### Assignment
Would you please write out only the lines running from the top of the listing through the one holding "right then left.", exactly, with both ends kept and pictures left out?
=== Information supplied ===
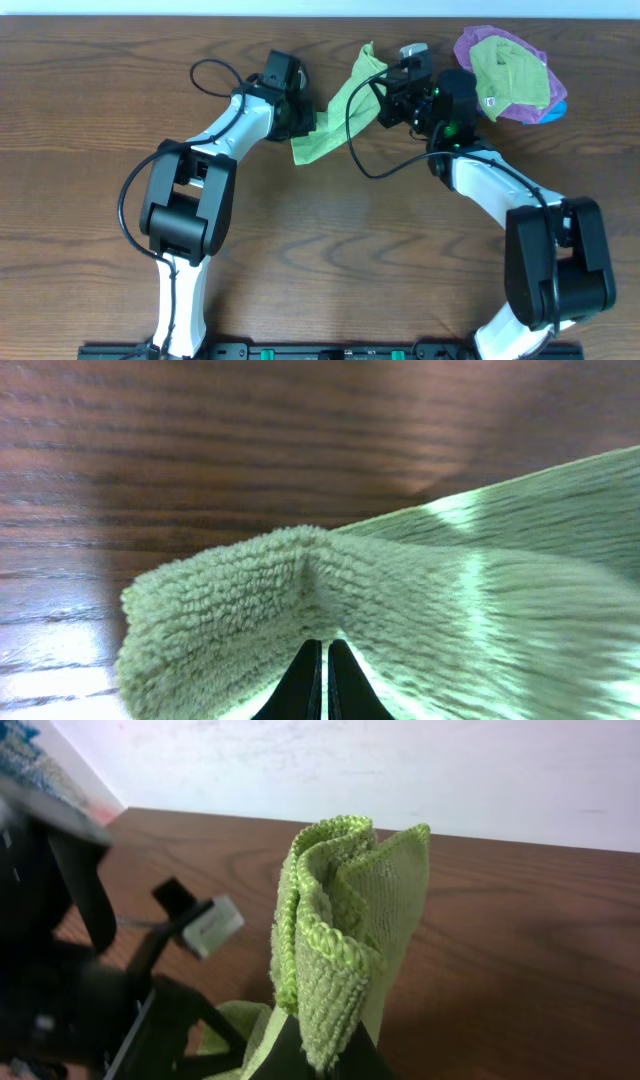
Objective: Fold the cloth
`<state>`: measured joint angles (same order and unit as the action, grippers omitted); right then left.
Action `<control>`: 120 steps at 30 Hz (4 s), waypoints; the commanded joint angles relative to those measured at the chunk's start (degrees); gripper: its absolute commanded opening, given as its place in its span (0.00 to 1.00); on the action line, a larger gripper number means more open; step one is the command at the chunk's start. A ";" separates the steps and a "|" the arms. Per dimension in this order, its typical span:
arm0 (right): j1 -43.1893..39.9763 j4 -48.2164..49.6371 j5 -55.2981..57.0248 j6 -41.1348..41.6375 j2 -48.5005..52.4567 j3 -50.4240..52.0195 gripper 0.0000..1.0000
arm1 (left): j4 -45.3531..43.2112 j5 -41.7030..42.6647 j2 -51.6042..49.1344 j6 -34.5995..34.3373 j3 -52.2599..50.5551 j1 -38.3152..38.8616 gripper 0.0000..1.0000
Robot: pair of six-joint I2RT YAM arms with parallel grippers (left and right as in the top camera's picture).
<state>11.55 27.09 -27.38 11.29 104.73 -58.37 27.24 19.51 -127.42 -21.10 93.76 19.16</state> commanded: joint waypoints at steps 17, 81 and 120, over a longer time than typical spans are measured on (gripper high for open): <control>7.39 -8.83 5.86 -12.37 -0.57 -0.68 0.01 | 9.86 -0.02 -1.03 2.51 15.43 -0.94 0.06; 4.00 -16.90 28.65 -11.10 -6.58 -0.68 0.01 | 13.20 16.76 -11.87 -6.43 26.75 4.20 0.06; 3.87 -23.30 20.90 -11.39 -6.58 -0.68 0.01 | 15.82 17.94 -11.72 -4.33 26.73 2.10 0.06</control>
<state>15.70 4.12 -3.62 -0.60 98.50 -58.46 42.70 35.83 -138.45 -27.94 120.57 22.39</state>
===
### Output below
Objective: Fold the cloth
`<state>`: measured joint angles (same order and unit as the action, grippers omitted); right then left.

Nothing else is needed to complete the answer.